Unaffiliated Jews Don’t Count?
Unaffiliated Jews — or nearly half of the country’s Jewish population — were excluded from the recent election [poll][1] commissioned by the Republican Jewish Coalition.
The telephone survey, by conducted by GOP pollster Arthur Finkelstein and based on Election Day interviews with 1,000 Jewish voters in New Jersey, Florida and Pennsylvania, bypassed Jews who never attend synagogue or do not associate with a major movement. Despite the limited sample, the survey has been the lynchpin of the RJC’s effort to put a positive face on Jews’ overwhelming Democratic bent on November 7: Whereas a national poll conducted for major media outlets found that 87% of Jews voted for Democratic congressional candidates, the RJC has claimed that 26.4% of Jewish voters backed the GOP.

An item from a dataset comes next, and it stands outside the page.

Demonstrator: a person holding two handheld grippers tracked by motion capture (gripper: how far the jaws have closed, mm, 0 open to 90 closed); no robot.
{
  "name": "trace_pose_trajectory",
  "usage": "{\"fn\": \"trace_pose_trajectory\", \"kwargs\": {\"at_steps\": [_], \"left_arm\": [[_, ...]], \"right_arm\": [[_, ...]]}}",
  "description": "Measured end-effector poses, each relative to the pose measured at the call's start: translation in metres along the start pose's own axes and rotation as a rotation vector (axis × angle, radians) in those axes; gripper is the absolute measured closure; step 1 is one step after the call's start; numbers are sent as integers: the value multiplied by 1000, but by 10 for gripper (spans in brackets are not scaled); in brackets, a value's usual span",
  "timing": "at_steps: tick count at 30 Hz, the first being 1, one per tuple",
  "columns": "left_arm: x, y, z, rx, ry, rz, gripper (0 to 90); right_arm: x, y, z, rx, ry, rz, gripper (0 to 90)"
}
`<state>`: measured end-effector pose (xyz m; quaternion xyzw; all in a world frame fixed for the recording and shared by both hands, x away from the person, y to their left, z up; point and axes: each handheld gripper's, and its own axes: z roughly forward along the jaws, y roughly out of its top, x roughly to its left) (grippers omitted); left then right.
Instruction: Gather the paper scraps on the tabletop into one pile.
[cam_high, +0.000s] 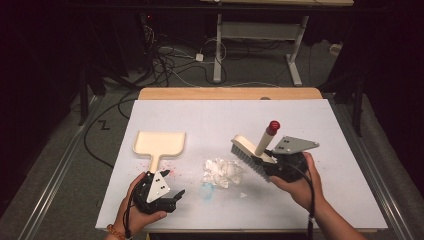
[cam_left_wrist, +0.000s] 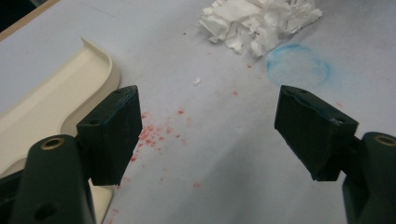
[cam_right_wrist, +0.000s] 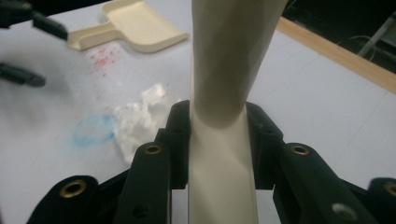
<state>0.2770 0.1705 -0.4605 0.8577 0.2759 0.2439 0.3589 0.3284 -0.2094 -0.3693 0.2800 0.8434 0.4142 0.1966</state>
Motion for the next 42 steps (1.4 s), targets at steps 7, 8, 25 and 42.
{"fn": "trace_pose_trajectory", "kwargs": {"at_steps": [7,8,25,42], "left_arm": [[-1,1,0,-1,-2,2,225],[-1,1,0,1,-2,3,225],[-1,3,3,-2,-3,18,225],[2,0,-1,-13,9,1,225]], "right_arm": [[7,-24,-35,86,113,-99,672],[8,-27,-38,103,122,-115,672],[30,-41,-4,195,214,-168,673],[6,-30,-22,77,237,-137,673]]}}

“The Jewish vote for Republicans held steady compared to reported results from 1992 to 2004,” said RJC Executive Director Matt Brooks in a statement posted on the group’s Web site. “At the same time, in a difficult political environment, the national vote for Republicans declined significantly, resulting in the loss of control of the House and possibly the Senate.”
As it turns out, the RJC’s conception of the “Jewish vote” doesn’t include those who are not allied with a synagogue movement. In a November 17 interview with the Forward, Brooks gave an explanation for why unaffiliated Jews were screened out.

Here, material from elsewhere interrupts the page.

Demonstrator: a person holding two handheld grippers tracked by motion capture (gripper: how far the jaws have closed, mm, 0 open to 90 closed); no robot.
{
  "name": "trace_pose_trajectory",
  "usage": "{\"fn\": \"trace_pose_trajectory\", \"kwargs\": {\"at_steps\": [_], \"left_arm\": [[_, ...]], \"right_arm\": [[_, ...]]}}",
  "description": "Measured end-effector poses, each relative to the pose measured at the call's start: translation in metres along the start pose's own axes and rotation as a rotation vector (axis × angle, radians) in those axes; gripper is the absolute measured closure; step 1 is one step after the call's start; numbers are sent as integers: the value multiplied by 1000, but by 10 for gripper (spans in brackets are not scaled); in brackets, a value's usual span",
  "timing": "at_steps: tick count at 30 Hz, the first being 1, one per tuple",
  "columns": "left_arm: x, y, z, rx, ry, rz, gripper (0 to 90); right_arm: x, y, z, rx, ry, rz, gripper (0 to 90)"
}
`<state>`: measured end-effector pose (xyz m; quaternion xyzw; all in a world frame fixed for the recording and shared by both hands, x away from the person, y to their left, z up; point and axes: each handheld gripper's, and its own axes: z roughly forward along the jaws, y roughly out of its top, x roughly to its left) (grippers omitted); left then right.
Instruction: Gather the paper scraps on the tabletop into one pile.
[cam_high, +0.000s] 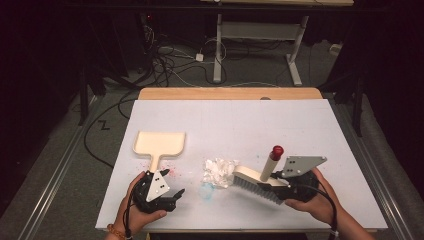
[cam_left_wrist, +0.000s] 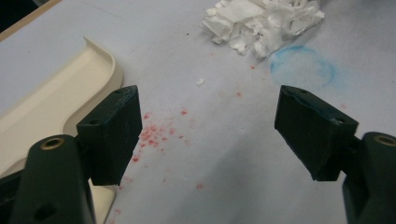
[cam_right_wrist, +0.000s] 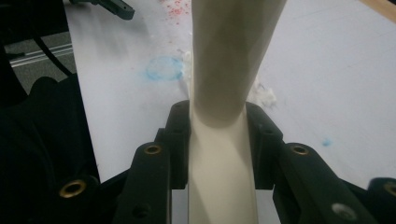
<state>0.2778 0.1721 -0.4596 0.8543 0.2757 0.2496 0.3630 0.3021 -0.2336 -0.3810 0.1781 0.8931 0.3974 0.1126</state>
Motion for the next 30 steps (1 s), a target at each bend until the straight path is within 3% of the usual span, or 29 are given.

“The fact that someone eats a bagel for breakfast and they consider themselves Jewish is not really what were trying to study here,” Brooks told the Forward. “We wanted to study people who really felt that they had some denominational affiliation with the Jewish community because really this is a measure of where these kind of people vote and how they make choices and what issues drive them. So I think it’s a better predictive model to really get people — even if they go to synagogue once a year — the fact that they identify with a denomination in the Jewish community, I think, is what you really want to measure.”
Brook said that if a survey respondent answered the movement question by saying “I’m not affiliated, I’m just Jewish,” the questioning was concluded and the respondent was not included in the results.

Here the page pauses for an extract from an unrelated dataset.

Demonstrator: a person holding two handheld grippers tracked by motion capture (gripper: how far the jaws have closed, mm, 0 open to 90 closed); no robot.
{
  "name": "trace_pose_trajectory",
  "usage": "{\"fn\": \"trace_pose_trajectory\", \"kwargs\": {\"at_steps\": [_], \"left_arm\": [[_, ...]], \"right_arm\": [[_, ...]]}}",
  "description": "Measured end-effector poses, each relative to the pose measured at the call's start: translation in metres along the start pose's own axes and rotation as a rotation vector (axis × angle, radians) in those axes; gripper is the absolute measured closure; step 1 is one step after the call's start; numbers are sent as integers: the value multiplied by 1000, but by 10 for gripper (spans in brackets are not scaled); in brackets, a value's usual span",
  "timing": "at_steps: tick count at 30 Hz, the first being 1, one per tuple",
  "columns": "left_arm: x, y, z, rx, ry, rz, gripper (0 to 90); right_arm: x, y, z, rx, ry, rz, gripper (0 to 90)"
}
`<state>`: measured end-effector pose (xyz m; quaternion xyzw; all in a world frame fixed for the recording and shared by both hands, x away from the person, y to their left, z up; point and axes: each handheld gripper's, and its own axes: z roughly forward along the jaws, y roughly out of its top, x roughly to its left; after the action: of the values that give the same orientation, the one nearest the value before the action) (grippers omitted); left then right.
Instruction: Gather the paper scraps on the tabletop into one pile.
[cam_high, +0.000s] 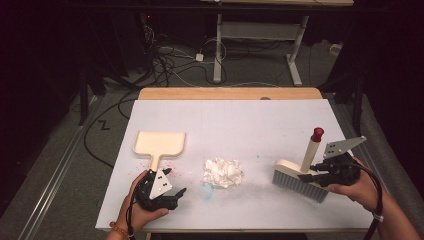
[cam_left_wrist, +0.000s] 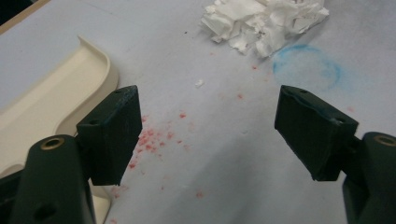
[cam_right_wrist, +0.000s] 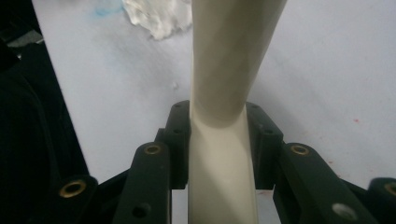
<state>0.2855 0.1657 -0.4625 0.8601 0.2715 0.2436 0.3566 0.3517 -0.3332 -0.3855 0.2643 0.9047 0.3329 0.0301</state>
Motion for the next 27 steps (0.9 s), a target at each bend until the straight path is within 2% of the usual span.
{"fn": "trace_pose_trajectory", "kwargs": {"at_steps": [2,4,5,8,9,12,14,18,19,20,22,25,27], "left_arm": [[0,0,1,1,-2,1,224],[0,0,1,5,-1,4,224],[-1,0,1,5,-1,5,224],[-1,0,0,3,1,4,224],[-1,0,0,2,1,5,224],[-1,0,1,2,-1,5,224],[0,0,2,3,-4,4,224],[1,1,3,5,-5,1,224],[1,1,3,3,-6,1,224],[1,1,3,5,-4,3,224],[0,2,3,8,-3,6,224],[-1,1,2,7,-3,6,224],[-1,1,1,3,1,8,224]], "right_arm": [[-11,4,6,17,14,8,671],[-19,7,10,25,62,36,671],[-24,9,13,29,89,33,671],[-36,16,19,48,79,48,665],[-40,18,21,50,70,66,648],[-47,22,26,54,13,78,591],[-51,24,30,52,-51,97,534],[-58,25,41,89,-190,122,407],[-59,25,43,94,-232,121,402],[-59,25,43,77,-280,108,428],[-59,23,41,23,-277,124,414],[-55,19,43,2,-323,81,411],[-51,16,42,-46,-341,60,409]]}}
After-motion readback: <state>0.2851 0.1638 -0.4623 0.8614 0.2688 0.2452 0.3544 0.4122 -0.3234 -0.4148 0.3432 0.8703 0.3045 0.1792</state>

According to Steven M. Cohen, a sociologist who studies the American Jewish community as a research professor at Hebrew Union College-Jewish Institue of Religion, that methodogy isn’t kosher.
If the RJC’s “restrictions were in place on a national level, 54% of America’s Jews would qualify and 46% would not, ” Cohen wrote in an e-mail to the Forward, referring to figures from the results of the 2000-2001 National Jewish Population Survey.
Cohen’s added: “The RNC-sponsored survey is distinctive in several respects. It restricts its coverage to three areas with relatively high rates of Jewish residential density, where Republican inclinations run a bit higher, a reasonable choice owing to the costs of finding Jewish respondents. It restricts its questioning initially to those who say they are Jewish by religion, excluding thoroughly secular and unengaged Jews. As we know, more religious people in America lean Republican. Then, among religiously identified Jews, the interviewers excluded those who never go to synagogue and those who do not identify with a major denomination – choices which also bias the sample in a Republican direction. With all these restrictions, it’s amazing that they found that only 26% of their selective sample voted Republican as contrasted with 13% in the AP national exit poll of Jewish voters.
“It’s also curious that Republican Party identification in this sample exceed Republican voting meaning that in effect, vast majorities of Democrats and Independents voted Democratic. In that respect, this survey is consistent with national surveys, both of Jews and Americans generally.”